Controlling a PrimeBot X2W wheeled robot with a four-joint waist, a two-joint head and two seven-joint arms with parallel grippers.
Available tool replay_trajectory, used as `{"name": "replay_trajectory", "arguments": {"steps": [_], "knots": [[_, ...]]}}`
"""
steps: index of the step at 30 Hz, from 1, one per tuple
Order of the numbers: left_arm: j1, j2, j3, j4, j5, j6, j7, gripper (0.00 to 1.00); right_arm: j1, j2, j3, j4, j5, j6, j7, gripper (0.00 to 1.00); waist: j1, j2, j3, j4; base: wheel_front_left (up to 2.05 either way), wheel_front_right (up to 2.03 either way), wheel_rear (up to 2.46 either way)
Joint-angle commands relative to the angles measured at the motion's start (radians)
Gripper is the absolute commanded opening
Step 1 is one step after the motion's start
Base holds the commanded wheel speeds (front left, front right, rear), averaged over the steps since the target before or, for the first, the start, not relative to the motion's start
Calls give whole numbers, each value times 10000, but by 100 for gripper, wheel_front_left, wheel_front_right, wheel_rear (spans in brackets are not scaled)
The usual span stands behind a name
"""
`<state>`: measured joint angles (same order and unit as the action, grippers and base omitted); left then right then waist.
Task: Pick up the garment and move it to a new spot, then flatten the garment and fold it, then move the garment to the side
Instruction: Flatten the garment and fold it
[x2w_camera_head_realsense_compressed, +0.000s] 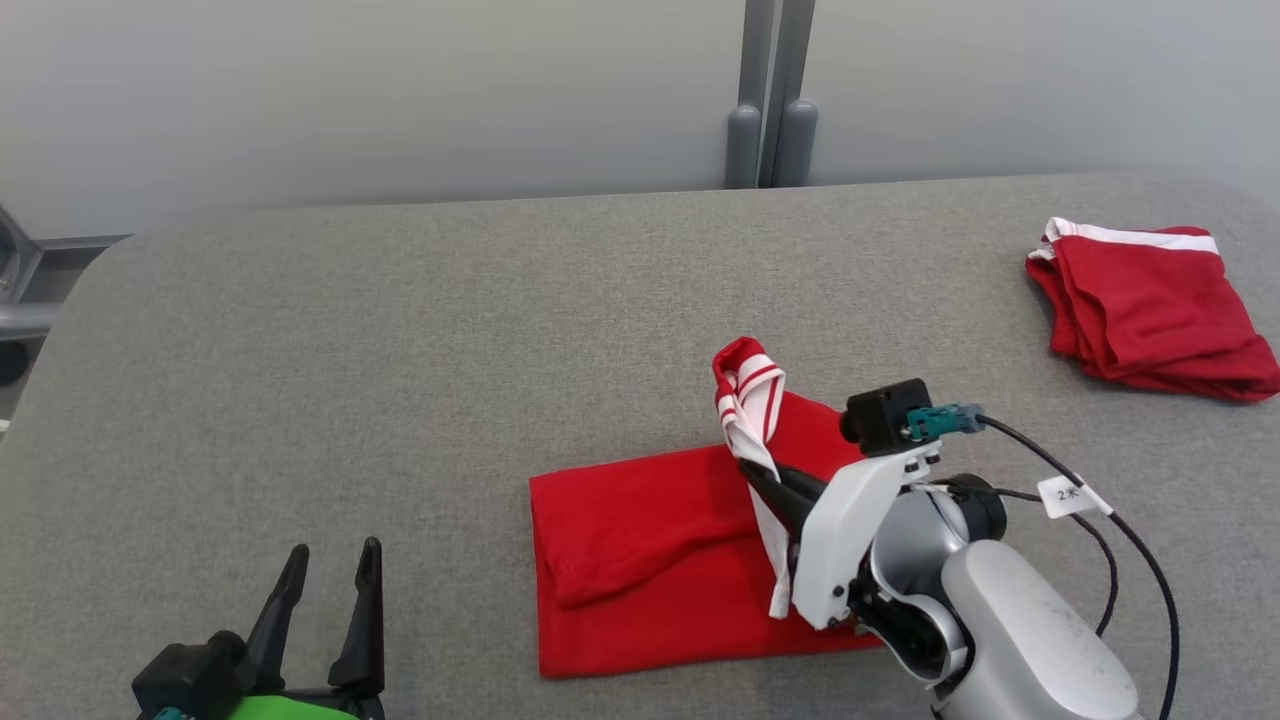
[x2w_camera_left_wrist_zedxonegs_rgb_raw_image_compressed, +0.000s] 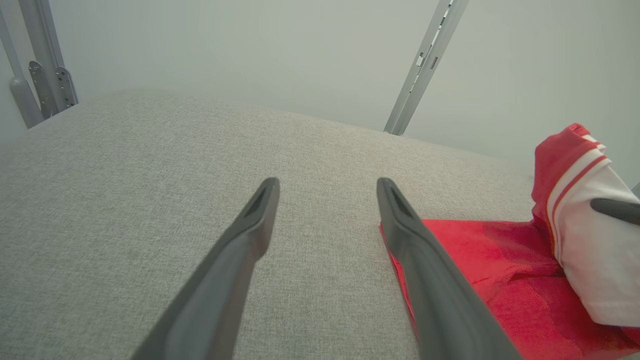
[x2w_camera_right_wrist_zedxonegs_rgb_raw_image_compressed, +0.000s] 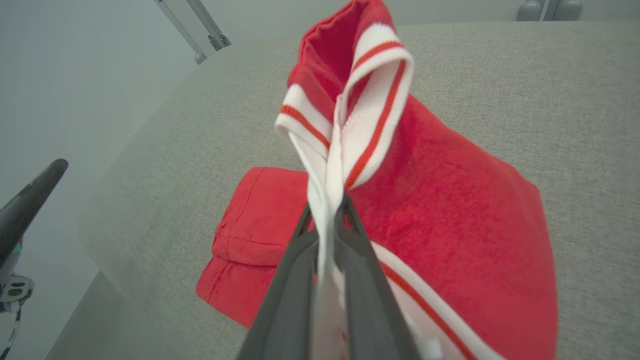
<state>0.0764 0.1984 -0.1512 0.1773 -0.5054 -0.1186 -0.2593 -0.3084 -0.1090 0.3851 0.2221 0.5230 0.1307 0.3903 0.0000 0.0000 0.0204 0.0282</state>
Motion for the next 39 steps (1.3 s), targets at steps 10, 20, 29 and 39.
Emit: {"name": "replay_trajectory", "arguments": {"steps": [10,20,29,39], "knots": [[-528,-73,-437,164,-69,-64,-12,100,-1131,579,985,2862,567,-2,-1104,0,0,0,133,901,0,0,0],[-718,-100,-718,413,-118,-100,-46,100,-1968,577,2366,4429,1773,0,-1816,0,0,0,102,1469,0,0,0],[-845,-82,-850,567,-166,-117,-53,100,-2579,580,3355,5372,2640,0,-2217,18,0,0,77,1674,0,0,0],[-893,-76,-910,651,-199,-114,-60,100,-3199,576,4423,5542,4034,-2,-2772,100,0,0,22,1644,0,0,0]]}}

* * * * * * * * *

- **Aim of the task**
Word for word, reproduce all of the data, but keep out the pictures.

- **Expected output**
Controlling a PrimeBot X2W wheeled robot with a four-joint waist, a two-joint head and two seven-joint arms with parallel grippers.
Available tool replay_trajectory, used as `{"name": "replay_trajectory", "arguments": {"steps": [_], "knots": [[_, ...]]}}`
"""
steps: index of the step at 30 Hz, from 1, one per tuple
Order of the numbers: left_arm: j1, j2, j3, j4, j5, j6, j7, gripper (0.00 to 1.00); right_arm: j1, j2, j3, j4, j5, j6, j7, gripper (0.00 to 1.00); waist: j1, j2, j3, j4; base: wheel_front_left (up to 2.05 either way), wheel_front_right (up to 2.03 either way), wheel_rear (up to 2.46 either way)
Joint-angle commands relative to the angles measured at the motion's start (radians)
Gripper is the absolute commanded opening
Step 1 is one step after the motion's start
Base holds the commanded wheel speeds (front left, front right, rear), averaged over the steps since the target before or, for the first, the start, not relative to the motion's start
Calls give whole numbers, each value times 10000, but by 100 for gripper, wheel_front_left, wheel_front_right, wheel_rear (spans in brackets are not scaled)
The usual span stands behind a name
"""
`<state>`: measured joint angles (same order and unit as the action, grippers and base omitted); left then right then waist.
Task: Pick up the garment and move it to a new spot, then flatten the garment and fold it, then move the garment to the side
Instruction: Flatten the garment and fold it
[x2w_camera_head_realsense_compressed, +0.000s] 
[x2w_camera_left_wrist_zedxonegs_rgb_raw_image_compressed, +0.000s] 
[x2w_camera_right_wrist_zedxonegs_rgb_raw_image_compressed, +0.000s] 
<state>0.0764 0.1984 -0.1512 0.1773 -0.5054 -0.1186 -0.2593 -0.3084 -0.1090 0.3851 0.2221 0.5230 0.1307 0.3903 0.0000 0.0000 0.0204 0.0282</state>
Motion for the next 39 steps (1.3 s), targets at steps 10, 20, 29 and 39.
Emit: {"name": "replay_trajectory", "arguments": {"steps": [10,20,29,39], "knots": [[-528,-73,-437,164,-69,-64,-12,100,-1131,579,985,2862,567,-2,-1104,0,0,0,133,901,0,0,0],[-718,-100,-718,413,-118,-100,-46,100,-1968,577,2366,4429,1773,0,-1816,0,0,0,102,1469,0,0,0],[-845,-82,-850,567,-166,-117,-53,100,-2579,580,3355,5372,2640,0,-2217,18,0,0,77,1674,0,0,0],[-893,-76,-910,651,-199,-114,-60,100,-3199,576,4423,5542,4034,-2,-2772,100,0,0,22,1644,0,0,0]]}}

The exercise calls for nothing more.